# [RECORDS FOR THIS TASK]
------------------------------
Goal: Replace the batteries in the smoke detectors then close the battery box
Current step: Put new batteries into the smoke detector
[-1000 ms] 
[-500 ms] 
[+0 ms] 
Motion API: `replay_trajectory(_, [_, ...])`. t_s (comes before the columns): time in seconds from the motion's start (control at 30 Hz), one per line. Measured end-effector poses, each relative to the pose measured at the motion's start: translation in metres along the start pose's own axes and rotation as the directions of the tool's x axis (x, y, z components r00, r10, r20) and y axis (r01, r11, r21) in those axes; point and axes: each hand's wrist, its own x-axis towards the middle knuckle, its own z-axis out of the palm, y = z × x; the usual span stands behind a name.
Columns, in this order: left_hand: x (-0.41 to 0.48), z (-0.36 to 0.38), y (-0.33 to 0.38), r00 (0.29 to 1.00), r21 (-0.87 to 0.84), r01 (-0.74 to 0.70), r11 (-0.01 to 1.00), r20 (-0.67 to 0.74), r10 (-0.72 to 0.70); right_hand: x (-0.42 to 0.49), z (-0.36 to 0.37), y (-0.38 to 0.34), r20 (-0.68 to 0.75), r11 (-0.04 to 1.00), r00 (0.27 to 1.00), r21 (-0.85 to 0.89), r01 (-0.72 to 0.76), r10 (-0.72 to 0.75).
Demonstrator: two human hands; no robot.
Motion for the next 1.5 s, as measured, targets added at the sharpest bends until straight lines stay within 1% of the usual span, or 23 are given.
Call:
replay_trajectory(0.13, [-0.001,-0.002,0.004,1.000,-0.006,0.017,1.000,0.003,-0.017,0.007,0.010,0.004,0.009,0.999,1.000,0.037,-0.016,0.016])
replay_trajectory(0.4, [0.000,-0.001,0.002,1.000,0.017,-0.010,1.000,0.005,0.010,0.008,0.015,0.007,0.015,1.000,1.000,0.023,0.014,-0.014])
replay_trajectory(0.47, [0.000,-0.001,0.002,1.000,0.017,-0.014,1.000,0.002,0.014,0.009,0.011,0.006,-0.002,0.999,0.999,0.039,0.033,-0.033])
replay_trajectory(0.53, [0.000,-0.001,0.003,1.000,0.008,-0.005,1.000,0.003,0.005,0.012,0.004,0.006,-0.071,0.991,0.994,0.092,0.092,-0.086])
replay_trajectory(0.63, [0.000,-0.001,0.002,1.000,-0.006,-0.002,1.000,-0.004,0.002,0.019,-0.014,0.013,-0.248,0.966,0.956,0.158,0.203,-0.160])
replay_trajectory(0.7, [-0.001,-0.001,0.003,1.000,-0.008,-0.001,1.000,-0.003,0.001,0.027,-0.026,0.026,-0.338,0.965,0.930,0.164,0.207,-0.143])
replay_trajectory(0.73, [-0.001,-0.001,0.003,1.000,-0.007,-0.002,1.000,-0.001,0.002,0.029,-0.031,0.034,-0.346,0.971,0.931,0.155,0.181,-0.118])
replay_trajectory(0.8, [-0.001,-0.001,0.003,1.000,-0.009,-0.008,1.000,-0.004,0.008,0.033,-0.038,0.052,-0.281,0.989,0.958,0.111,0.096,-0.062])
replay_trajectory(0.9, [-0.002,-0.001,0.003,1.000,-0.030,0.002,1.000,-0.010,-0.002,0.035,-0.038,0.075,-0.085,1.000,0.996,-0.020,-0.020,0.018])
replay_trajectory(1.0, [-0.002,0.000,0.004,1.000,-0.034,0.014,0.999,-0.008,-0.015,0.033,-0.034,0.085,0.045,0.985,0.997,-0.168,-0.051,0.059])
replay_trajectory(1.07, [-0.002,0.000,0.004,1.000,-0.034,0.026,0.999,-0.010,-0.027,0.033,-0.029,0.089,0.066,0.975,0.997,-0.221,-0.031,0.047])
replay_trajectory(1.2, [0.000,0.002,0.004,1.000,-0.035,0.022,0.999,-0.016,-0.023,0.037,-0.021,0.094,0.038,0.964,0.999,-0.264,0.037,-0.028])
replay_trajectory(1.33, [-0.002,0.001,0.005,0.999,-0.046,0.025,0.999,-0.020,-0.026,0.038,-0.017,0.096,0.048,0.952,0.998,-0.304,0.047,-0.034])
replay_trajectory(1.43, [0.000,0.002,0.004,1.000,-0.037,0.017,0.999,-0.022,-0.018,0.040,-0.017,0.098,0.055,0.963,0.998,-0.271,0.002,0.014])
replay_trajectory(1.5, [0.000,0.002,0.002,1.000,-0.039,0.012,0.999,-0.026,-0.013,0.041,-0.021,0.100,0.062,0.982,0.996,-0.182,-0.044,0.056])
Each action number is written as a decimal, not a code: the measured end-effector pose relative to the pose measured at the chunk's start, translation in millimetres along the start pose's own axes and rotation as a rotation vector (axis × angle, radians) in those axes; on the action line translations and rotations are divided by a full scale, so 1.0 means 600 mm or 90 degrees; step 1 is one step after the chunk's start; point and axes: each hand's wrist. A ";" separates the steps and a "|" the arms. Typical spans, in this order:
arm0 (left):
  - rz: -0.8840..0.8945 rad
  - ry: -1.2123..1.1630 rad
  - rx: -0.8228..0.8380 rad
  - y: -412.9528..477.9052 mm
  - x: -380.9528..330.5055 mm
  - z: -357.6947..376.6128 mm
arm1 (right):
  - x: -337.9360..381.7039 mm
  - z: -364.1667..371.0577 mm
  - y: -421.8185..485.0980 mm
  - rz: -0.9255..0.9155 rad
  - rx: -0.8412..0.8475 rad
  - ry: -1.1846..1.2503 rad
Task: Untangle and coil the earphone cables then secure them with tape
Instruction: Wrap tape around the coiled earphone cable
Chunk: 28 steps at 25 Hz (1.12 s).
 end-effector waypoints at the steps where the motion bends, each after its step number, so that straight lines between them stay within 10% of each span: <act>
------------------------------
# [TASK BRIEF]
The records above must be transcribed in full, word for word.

# [RESULT FOR THIS EXERCISE]
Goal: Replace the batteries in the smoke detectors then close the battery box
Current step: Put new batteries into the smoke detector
[-1000 ms] 
[-500 ms] 
[+0 ms] 
Motion API: `replay_trajectory(_, [_, ...])`. t_s (comes before the columns): time in seconds from the motion's start (control at 30 Hz), one per line. Measured end-effector poses, each relative to the pose measured at the motion's start: translation in metres along the start pose's own axes and rotation as the directions of the tool's x axis (x, y, z components r00, r10, r20) and y axis (r01, r11, r21) in those axes; point and axes: each hand's wrist, its own x-axis towards the middle knuckle, its own z-axis out of the palm, y = z × x; the usual span stands behind a name.
Columns, in this order: left_hand: x (-0.41 to 0.48), z (-0.36 to 0.38), y (-0.33 to 0.38), r00 (0.29 to 1.00), r21 (-0.87 to 0.84), r01 (-0.74 to 0.70), r11 (-0.01 to 1.00), r20 (-0.67 to 0.74), r10 (-0.72 to 0.70); right_hand: x (-0.42 to 0.49), z (-0.36 to 0.37), y (-0.38 to 0.34), r20 (-0.68 to 0.75), r11 (-0.04 to 1.00), r00 (0.27 to 1.00), r21 (-0.85 to 0.89), r01 (-0.72 to 0.76), r10 (-0.72 to 0.75).
Demonstrator: two human hands; no robot.
Motion for the next 1.5 s, as measured, targets added at the sharpest bends until straight lines stay within 1% of the usual span, or 23 are given.
Call:
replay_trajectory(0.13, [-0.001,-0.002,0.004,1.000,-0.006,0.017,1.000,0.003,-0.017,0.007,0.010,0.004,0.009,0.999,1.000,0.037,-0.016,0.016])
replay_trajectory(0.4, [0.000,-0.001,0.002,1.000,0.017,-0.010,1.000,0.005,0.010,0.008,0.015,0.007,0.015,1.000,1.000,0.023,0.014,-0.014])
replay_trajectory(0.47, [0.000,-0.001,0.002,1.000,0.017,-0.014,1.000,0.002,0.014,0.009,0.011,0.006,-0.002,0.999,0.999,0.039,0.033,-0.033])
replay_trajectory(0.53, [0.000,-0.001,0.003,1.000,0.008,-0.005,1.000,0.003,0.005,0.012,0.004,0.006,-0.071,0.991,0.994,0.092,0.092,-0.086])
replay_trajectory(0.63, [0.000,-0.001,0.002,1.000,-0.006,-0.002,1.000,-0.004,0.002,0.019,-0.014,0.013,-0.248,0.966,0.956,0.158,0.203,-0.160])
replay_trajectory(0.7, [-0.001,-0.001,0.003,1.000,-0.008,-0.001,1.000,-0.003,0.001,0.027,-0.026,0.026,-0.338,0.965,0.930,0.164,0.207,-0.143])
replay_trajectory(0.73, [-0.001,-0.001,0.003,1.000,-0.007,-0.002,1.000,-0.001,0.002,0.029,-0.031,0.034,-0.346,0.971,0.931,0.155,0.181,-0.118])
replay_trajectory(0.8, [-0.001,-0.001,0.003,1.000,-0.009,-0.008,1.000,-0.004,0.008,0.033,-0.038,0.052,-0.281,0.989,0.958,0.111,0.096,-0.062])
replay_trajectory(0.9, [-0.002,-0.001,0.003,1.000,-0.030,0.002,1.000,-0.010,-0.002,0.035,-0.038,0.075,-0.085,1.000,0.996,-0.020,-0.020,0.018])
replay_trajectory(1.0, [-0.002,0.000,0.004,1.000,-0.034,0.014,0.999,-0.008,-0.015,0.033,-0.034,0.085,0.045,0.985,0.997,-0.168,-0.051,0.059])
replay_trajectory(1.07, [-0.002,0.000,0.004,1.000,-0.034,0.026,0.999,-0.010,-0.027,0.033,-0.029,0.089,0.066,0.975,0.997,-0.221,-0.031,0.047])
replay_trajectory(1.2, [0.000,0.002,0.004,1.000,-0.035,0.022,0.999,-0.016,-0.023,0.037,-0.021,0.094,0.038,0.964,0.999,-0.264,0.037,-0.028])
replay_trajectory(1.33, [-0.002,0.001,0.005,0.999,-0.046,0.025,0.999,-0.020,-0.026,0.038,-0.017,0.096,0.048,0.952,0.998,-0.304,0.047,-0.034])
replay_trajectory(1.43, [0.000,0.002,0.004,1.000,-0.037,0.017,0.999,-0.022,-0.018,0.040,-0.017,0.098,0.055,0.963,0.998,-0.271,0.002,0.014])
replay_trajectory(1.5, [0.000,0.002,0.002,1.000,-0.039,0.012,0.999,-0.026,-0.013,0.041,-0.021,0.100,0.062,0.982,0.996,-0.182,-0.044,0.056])
Each action number is written as a decimal, not a code: the measured end-effector pose relative to the pose measured at the chunk's start, translation in millimetres along the start pose's own axes and rotation as a rotation vector (axis × angle, radians) in those axes; on the action line translations and rotations are divided by a full scale, so 1.0 means 600 mm or 90 degrees; step 1 is one step after the chunk's start; point and axes: each hand's wrist. A ";" separates the steps and a "|" the arms. Typical spans, in this order:
arm0 (left):
  - rz: -0.8840..0.8945 rad
  - ry: -1.2123..1.1630 rad
  - rx: -0.8228..0.8380 rad
  - y: -412.9528..477.9052 mm
  - x: -380.9528..330.5055 mm
  - z: -357.6947..376.6128 mm
arm1 (right):
  - x: -337.9360..381.7039 mm
  - z: -364.1667..371.0577 mm
  - y: -421.8185..485.0980 mm
  - rz: -0.9255..0.9155 rad
  - rx: -0.8412..0.8475 rad
  - ry: -1.1846..1.2503 rad
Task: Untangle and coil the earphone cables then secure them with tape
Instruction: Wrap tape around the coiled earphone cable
Chunk: 28 steps at 25 Hz (1.12 s).
 end-effector waypoints at the steps where the motion bends, each after its step number, so that straight lines between them stay within 10% of each span: <act>

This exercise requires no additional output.